• _Exercise prompt_: A copy of the listing below is needed, exact in every line and without images.

• _Data shown_:
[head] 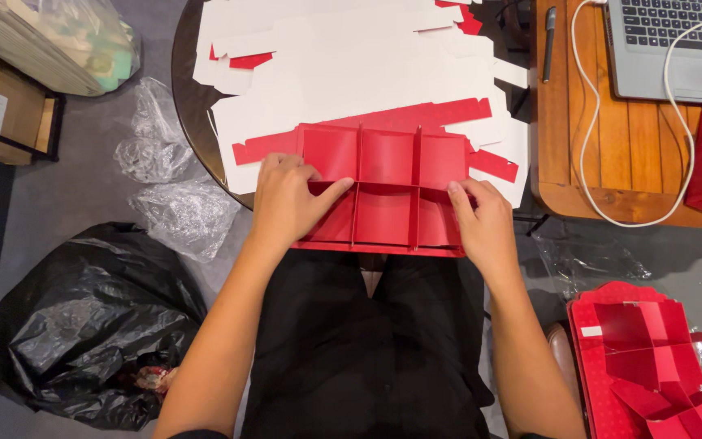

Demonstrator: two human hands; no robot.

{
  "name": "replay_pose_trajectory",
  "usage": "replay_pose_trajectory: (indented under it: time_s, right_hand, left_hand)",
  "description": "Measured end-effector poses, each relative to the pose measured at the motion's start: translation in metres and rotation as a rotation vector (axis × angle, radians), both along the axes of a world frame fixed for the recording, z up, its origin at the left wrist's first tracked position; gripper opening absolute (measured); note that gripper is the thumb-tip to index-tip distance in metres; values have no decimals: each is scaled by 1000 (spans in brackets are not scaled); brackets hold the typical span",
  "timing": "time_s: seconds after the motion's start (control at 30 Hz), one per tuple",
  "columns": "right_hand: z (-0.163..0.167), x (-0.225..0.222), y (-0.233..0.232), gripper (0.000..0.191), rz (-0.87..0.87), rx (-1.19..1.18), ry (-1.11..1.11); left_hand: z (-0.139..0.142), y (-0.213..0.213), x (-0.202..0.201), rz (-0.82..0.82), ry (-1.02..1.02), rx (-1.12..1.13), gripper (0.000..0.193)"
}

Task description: The person assembles a red and white cardboard box by folding and tucking flaps into slots. They then insert a red divider insert into the box. The task is performed by hand on a table with other unassembled parts nearby.

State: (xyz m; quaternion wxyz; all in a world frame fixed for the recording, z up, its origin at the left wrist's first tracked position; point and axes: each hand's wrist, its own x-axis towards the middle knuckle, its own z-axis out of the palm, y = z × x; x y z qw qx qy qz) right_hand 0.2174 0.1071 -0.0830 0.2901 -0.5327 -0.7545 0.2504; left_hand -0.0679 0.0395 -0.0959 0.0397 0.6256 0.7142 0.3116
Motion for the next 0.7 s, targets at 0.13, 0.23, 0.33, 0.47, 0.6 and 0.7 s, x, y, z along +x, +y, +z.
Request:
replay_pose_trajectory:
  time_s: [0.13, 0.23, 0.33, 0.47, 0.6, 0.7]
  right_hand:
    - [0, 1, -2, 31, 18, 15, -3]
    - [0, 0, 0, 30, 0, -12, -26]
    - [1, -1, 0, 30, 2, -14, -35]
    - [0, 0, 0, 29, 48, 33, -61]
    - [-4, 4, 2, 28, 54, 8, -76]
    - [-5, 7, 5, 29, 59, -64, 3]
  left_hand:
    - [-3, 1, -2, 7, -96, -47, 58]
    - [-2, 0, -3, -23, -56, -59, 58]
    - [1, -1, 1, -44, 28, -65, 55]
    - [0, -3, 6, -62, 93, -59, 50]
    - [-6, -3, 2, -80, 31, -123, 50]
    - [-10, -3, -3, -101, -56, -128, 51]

• _Reply to the task_:
[head] 

Demonstrator: two human hands; no robot.

{
  "name": "replay_pose_trajectory",
  "usage": "replay_pose_trajectory: (indented under it: time_s, right_hand, left_hand)",
  "description": "Measured end-effector poses, each relative to the pose measured at the motion's start: translation in metres and rotation as a rotation vector (axis × angle, radians), both along the axes of a world frame fixed for the recording, z up, its origin at the left wrist's first tracked position; gripper opening absolute (measured); note that gripper is the thumb-tip to index-tip distance in metres; values have no decimals: each is scaled by 1000 (spans in brackets are not scaled); brackets hold the typical span",
  "timing": "time_s: seconds after the motion's start (control at 30 Hz), one per tuple",
  "columns": "right_hand: z (-0.163..0.167), x (-0.225..0.222), y (-0.233..0.232), gripper (0.000..0.191), rz (-0.87..0.87), rx (-1.19..1.18), ry (-1.11..1.11); left_hand: z (-0.139..0.142), y (-0.213..0.213), x (-0.202..0.201), rz (-0.82..0.82), ry (-1.02..1.02), rx (-1.12..1.13), gripper (0.000..0.193)"
}

Task description: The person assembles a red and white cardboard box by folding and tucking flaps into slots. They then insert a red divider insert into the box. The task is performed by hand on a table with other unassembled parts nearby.

State: (xyz m; quaternion wxyz; all in a world frame fixed for the recording, z up, its origin at the left wrist's first tracked position; point and axes: each hand's wrist, its own x-axis towards the middle knuckle, its own z-axis out of the palm, y = z × x; x y z qw qx qy qz) right_hand 0.2174 0.1071 -0.0830 0.2901 -0.5327 -0.7545 0.2504; left_hand -0.0679 0.0395 -0.0959 0.0397 0.6256 0.7142 0.3116
Motion for the next 0.7 s, targets at 0.13, 0.23, 0.33, 0.47, 0.6 and 0.7 s, x, y, z along +x, +y, +z.
Request:
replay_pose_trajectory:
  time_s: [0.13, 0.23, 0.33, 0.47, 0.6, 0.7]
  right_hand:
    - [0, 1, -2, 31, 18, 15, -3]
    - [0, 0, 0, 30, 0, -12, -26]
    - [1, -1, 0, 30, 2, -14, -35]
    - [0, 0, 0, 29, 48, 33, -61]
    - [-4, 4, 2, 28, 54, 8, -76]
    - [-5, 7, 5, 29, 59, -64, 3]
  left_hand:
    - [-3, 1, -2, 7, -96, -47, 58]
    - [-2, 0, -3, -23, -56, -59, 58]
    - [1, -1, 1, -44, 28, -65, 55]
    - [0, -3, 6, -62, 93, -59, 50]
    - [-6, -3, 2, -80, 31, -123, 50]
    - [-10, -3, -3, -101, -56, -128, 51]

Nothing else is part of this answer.